Global population is living six years longer than in 1990

18 December 2014
New findings published in The Lancet reveal the changing burden of disease over more than 20 years on a global scale, including a fall in the number of deaths caused by pneumonia and measles in The Gambia.

MapThis comprehensive analysis of mortality data from 188 countries is the output of an international consortium of researchers, coordinated by the Institute for Health Metrics and Evaluation (IHME) at the University of Washington.

Results for The Gambia show that mortality from pneumonia dropped 21% between 1990 and 2013. At the same time, a number of diseases, including ischemic heart disease and stroke, claimed more lives in 2013 than in 1990. Importantly, life expectancy improved for both men and women in The Gambia, at an average of 6.9 years gained since 1990.

Researchers from MRC Unit The Gambia contributed to the study, which is part of an ongoing effort to produce the most timely and up-to-date understanding of what kills and ails people worldwide. Hundreds of collaborators worldwide work together to generate annual estimates of deaths by cause, years of life lost to disability, and rates of premature mortality and illness.

To make these data as useful and relevant to policymakers and country leaders as possible, findings from the Global Burden of Disease Study 2013 can be used at the global, regional, national, and even subnational levels to track trends in health over time.

In The Gambia, relevant data was collected over the decades by researchers at MRC Unit The Gambia. Unit investigators participated in discussions of the analysis, interpretation of the results and up-to-date available data.

“Up-to-date data on global burden of disease is necessary to know cause of mortality trends in different regions of the world,” said Dr Anna Roca, Theme Coordinator of Disease Control and Elimination at MRC Unit The Gambia. “The success of this analysis is the large number of investigators who participated and the amount of data gathered. These results should be useful to shape the international agenda for global health during the coming years.”

The leading killers in The Gambia were found to be malaria, pneumonia, and stroke, accounting for 32% of all deaths in 2013. Malaria was the top cause of child mortality in 2013, killing 1,482 children under the age of 5.

The study also revealed how some diseases and injuries cause different mortality patterns for males and females. For example, in The Gambia, liver cancer took a greater toll on men, killing 341 males and 131 females in 2013.

Improvements in health, reduced fertility, and shifts in the world’s age patterns have driven global gains in life expectancy. Globally, people live an average of 6.2 years longer than they did in 1990, with life expectancy rising to just under 72 years in 2013.

In The Gambia, the average life expectancy for women was 66.3 years in 2013, with men living an average of 62.9 years. By contrast, women lived an average of 58.9 years and men had a life expectancy of 56.6 years in 1990. Out of the 188 countries included in the study The Gambia ranked 147th for women and 141st for men for longest life expectancies.

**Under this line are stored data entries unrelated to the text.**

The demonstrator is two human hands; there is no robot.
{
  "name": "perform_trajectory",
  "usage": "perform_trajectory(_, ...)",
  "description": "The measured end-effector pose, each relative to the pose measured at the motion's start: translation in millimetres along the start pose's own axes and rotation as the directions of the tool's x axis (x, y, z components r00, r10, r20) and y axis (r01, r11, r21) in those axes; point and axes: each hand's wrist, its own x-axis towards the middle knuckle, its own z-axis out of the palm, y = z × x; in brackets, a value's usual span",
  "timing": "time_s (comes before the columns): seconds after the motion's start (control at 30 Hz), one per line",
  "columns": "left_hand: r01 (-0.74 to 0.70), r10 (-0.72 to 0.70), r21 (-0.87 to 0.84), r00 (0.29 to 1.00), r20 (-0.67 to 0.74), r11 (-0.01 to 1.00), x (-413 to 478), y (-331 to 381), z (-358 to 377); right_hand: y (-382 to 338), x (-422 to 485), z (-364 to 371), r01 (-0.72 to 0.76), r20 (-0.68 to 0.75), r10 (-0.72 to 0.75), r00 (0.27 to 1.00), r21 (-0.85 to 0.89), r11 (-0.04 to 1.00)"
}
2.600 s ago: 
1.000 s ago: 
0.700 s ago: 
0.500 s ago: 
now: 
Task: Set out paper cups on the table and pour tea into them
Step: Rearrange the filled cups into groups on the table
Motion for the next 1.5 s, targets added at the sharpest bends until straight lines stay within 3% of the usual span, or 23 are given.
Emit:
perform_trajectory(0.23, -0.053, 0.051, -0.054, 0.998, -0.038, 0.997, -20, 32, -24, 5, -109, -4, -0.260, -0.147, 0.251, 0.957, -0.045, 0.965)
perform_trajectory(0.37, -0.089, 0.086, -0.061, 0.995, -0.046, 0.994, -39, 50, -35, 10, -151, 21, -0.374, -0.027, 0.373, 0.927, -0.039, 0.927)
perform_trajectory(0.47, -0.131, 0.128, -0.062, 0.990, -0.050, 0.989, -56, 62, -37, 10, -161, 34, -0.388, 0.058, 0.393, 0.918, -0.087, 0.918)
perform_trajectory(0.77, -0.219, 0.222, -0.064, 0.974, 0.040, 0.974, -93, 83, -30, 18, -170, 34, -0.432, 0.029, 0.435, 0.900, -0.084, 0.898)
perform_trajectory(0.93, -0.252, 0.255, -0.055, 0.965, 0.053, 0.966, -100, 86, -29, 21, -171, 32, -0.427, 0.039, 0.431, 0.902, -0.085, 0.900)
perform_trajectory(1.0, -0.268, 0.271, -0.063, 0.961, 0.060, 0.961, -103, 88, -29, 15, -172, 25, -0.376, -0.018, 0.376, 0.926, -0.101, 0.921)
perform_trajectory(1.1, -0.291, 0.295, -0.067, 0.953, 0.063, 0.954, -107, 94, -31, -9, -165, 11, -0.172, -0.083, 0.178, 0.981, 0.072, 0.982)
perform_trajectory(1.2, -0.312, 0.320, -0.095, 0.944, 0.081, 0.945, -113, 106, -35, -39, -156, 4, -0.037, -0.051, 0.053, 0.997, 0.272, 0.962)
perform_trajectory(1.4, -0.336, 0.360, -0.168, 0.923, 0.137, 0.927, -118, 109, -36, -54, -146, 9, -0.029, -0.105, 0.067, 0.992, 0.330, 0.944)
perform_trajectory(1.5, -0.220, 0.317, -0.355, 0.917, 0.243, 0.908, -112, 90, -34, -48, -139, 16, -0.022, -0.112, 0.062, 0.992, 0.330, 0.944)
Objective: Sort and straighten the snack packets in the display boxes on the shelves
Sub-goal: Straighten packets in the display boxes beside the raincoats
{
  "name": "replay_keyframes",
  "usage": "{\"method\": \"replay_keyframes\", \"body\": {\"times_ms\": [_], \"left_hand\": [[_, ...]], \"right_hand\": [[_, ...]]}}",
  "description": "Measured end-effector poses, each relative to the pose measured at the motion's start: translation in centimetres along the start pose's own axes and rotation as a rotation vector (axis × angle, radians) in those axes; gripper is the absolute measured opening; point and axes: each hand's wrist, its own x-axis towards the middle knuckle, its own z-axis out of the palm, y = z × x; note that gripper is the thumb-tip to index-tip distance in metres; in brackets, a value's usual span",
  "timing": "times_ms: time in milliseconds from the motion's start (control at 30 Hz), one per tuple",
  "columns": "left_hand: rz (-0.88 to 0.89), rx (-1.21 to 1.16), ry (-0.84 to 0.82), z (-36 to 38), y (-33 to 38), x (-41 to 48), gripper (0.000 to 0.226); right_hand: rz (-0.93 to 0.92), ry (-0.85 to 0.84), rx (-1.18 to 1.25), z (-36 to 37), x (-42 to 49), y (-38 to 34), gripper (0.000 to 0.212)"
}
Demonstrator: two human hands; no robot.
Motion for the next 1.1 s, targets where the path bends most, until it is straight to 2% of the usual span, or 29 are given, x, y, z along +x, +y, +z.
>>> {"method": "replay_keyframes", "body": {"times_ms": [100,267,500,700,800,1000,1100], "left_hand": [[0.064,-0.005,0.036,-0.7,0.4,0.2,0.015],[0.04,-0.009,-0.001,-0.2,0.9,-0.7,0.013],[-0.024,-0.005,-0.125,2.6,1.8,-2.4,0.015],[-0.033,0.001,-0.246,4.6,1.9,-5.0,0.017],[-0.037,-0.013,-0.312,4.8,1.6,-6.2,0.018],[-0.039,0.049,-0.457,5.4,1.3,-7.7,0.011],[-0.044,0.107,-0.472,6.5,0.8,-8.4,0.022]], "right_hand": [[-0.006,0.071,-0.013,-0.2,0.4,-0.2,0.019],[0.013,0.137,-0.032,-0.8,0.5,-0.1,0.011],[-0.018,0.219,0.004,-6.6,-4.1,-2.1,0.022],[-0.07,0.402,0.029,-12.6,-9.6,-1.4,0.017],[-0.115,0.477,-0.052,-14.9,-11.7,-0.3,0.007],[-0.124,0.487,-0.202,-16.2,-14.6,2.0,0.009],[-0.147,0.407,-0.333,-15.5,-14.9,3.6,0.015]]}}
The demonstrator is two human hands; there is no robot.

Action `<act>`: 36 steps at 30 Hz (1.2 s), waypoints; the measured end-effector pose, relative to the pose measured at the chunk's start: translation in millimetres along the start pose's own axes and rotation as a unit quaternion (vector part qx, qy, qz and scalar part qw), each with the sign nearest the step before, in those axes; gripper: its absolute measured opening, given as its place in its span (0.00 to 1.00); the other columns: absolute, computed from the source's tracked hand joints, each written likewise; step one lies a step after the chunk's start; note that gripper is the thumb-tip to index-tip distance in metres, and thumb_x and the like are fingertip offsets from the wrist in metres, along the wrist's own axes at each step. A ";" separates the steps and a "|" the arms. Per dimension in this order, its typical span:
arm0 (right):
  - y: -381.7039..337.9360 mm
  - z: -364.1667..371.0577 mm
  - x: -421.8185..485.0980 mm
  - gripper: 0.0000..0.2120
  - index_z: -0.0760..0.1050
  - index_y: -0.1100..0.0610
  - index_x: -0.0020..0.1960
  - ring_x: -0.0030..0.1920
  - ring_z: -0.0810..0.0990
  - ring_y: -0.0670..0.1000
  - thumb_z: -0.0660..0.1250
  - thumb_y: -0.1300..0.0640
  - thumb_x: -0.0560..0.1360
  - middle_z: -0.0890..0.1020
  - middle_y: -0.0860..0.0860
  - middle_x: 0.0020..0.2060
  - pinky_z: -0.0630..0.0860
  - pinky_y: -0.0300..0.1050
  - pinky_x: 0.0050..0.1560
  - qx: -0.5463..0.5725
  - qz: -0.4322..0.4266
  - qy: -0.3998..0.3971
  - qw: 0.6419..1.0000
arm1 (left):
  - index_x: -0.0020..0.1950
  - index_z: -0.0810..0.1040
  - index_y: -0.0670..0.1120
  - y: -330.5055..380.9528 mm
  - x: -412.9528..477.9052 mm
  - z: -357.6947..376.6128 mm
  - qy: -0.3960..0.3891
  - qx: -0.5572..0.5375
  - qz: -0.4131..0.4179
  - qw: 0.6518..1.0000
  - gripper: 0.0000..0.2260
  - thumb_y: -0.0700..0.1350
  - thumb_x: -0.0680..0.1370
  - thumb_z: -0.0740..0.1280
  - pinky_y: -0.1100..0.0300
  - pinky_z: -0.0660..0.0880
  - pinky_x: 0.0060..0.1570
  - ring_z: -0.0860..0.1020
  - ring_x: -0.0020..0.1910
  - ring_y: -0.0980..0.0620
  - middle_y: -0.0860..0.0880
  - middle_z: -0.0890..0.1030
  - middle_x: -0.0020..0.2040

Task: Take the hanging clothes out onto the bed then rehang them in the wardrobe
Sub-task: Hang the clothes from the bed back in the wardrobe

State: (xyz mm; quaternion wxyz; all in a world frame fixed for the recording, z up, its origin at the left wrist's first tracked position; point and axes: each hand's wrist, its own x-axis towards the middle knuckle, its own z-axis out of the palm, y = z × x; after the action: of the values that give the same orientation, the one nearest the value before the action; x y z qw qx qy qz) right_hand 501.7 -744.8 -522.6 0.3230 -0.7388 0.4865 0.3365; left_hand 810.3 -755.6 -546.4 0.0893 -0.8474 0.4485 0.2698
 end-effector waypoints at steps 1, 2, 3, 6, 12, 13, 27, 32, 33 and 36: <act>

Professor Umberto D’Alessandro, Director of MRC Unit The Gambia, said, “It is good news that life expectancy is increasing in The Gambia. Our research portfolio includes most of the top 10 current leading causes of death, with malaria, pneumonia, diarrhoeal diseases and liver cancer, among others, in the forefront of our research.”

“The fact that people are living longer in most parts of the world is good news but we must do more to address health disparities,” said IHME Director Dr. Christopher Murray. “Only with the best available evidence can we develop policies to improve health and save lives.”

Researchers found a widening gap between countries with the lowest and highest death rates from a given disease – a potential sign of increasing inequalities in health. They also emphasize the importance of measuring local disease burdens, as the health challenges found in one corner of a country can widely vary from those experienced a few hours away.

The Institute for Health Metrics and Evaluation (IHME) is an independent global health research organization at the University of Washington that provides rigorous and comparable measurement of the world’s most important health problems and evaluates the strategies used to address them. IHME makes this information widely available so that policymakers have the evidence they need to make informed decisions about how to allocate resources to best improve population health.